## TASK BRIEF:
The answer must be only the lines below from the one holding "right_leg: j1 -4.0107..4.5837" down to the one holding "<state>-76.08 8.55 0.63", ends included, printed exactly; please omit all pictures.

Collected data entries:
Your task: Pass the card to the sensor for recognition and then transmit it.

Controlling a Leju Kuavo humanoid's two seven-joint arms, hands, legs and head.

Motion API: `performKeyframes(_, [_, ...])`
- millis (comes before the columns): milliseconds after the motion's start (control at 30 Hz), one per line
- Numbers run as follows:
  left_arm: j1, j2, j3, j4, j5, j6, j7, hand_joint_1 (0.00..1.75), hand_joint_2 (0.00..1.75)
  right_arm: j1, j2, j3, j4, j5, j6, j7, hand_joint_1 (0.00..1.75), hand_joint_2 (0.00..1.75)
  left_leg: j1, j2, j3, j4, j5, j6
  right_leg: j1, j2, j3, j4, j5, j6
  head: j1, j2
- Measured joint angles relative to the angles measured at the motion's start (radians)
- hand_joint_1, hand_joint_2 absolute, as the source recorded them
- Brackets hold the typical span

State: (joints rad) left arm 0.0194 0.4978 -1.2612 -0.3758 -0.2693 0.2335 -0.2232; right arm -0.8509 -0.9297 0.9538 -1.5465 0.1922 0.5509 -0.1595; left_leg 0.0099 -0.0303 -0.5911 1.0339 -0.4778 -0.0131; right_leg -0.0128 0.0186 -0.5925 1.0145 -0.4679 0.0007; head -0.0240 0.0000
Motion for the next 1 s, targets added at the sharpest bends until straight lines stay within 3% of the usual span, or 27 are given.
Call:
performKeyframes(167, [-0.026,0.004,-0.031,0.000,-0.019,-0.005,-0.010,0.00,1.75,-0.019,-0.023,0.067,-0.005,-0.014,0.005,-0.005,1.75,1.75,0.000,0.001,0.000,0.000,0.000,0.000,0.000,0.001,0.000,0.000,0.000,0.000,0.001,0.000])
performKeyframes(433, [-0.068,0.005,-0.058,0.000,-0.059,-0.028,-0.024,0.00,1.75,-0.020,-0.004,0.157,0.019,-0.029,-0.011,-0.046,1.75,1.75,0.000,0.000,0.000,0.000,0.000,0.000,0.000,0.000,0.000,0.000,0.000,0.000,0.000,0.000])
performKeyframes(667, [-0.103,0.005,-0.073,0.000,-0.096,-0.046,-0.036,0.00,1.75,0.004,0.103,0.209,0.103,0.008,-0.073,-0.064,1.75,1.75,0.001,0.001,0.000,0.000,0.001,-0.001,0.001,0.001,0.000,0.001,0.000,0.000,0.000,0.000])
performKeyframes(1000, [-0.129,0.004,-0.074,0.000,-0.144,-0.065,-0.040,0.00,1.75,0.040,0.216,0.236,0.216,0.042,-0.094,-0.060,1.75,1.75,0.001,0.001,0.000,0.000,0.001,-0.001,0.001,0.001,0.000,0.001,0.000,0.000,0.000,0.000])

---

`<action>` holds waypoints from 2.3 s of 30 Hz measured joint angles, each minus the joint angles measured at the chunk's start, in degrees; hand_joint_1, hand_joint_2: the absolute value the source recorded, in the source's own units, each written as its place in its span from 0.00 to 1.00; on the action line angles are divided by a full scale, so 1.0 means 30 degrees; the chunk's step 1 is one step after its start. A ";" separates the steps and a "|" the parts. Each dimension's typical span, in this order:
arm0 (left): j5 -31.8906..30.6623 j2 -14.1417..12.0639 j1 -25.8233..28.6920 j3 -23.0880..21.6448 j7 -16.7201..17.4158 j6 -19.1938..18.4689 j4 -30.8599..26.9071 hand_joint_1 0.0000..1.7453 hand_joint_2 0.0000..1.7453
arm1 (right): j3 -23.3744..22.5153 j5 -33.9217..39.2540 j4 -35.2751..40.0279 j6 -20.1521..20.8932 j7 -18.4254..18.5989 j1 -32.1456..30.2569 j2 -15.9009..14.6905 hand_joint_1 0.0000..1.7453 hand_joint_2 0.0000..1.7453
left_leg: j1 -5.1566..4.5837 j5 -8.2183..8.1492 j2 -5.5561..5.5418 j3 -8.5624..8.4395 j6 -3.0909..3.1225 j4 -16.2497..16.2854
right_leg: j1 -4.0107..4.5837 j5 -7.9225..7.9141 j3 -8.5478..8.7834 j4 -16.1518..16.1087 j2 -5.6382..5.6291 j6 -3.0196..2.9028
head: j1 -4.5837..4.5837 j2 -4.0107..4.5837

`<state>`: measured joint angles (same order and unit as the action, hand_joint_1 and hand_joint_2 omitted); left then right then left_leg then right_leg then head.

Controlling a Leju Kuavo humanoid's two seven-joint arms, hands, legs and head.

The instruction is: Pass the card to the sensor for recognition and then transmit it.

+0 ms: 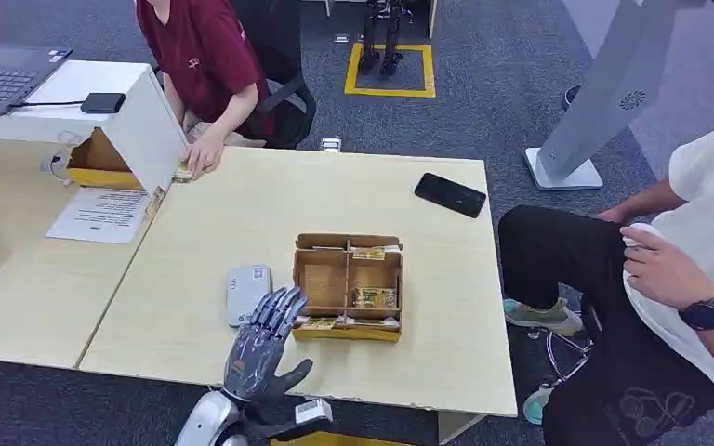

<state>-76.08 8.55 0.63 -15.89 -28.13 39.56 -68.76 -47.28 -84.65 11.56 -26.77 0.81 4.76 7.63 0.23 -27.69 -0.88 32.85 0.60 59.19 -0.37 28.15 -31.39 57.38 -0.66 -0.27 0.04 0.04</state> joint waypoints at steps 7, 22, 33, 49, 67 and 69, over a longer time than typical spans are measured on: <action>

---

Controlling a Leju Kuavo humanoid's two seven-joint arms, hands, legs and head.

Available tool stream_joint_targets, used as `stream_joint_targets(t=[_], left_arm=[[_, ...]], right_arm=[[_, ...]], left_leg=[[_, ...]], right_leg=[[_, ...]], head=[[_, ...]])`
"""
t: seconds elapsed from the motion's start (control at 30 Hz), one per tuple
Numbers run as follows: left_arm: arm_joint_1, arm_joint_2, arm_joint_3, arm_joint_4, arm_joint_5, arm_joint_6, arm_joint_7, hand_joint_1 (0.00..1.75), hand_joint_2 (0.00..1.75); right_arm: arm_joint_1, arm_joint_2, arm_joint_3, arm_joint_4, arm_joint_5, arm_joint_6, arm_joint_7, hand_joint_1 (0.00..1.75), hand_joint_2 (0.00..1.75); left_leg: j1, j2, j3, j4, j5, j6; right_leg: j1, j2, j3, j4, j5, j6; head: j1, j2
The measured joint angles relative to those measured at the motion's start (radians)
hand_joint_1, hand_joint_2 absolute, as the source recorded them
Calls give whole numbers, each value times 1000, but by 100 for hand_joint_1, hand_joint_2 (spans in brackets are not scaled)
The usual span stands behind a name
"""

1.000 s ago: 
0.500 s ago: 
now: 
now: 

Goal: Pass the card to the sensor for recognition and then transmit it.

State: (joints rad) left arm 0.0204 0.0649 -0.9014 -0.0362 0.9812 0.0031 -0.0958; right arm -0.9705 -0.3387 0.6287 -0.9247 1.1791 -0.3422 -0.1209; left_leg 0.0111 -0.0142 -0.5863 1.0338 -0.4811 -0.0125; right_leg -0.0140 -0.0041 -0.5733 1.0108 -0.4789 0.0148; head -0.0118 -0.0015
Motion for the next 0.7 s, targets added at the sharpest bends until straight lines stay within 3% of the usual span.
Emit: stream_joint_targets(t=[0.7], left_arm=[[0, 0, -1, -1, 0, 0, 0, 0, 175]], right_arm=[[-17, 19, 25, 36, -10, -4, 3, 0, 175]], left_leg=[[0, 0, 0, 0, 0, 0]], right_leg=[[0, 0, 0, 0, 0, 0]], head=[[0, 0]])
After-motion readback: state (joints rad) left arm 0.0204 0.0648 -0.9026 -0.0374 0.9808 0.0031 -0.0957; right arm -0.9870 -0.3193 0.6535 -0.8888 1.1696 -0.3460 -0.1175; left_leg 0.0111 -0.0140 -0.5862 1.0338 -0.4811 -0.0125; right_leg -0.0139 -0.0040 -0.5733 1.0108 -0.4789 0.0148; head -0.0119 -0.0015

## RESPONSE TO THIS TASK:
right_leg: j1 -4.0107..4.5837 j5 -7.9225..7.9141 j3 -8.5478..8.7834 j4 -16.1518..16.1087 j2 -5.6382..5.6291 j6 -3.0196..2.9028
head: j1 -4.5837..4.5837 j2 -4.0107..4.5837

`<state>`: measured joint angles (same order and unit as the action, hand_joint_1 and hand_joint_2 omitted); left then right then left_leg then right_leg then head.

Controlling a Leju Kuavo humanoid's two seven-joint arms, hands, legs and head.

The instruction is: Pass the card to the sensor for recognition and then transmit it.

+0 ms: 

<state>-76.08 8.55 0.63 -15.89 -28.13 39.56 -68.76 -47.28 -84.65 11.56 -26.77 0.81 4.76 7.63 0.23 -27.69 -0.88 32.85 0.60 59.19 -0.37 28.15 -31.39 57.38 -0.66 -0.27 0.04 0.04</state> joint waypoints at steps 7, 22, 33, 49, 67 and 69, over a longer time than typical spans are measured on: <action>

No additional response is needed to complete this exercise.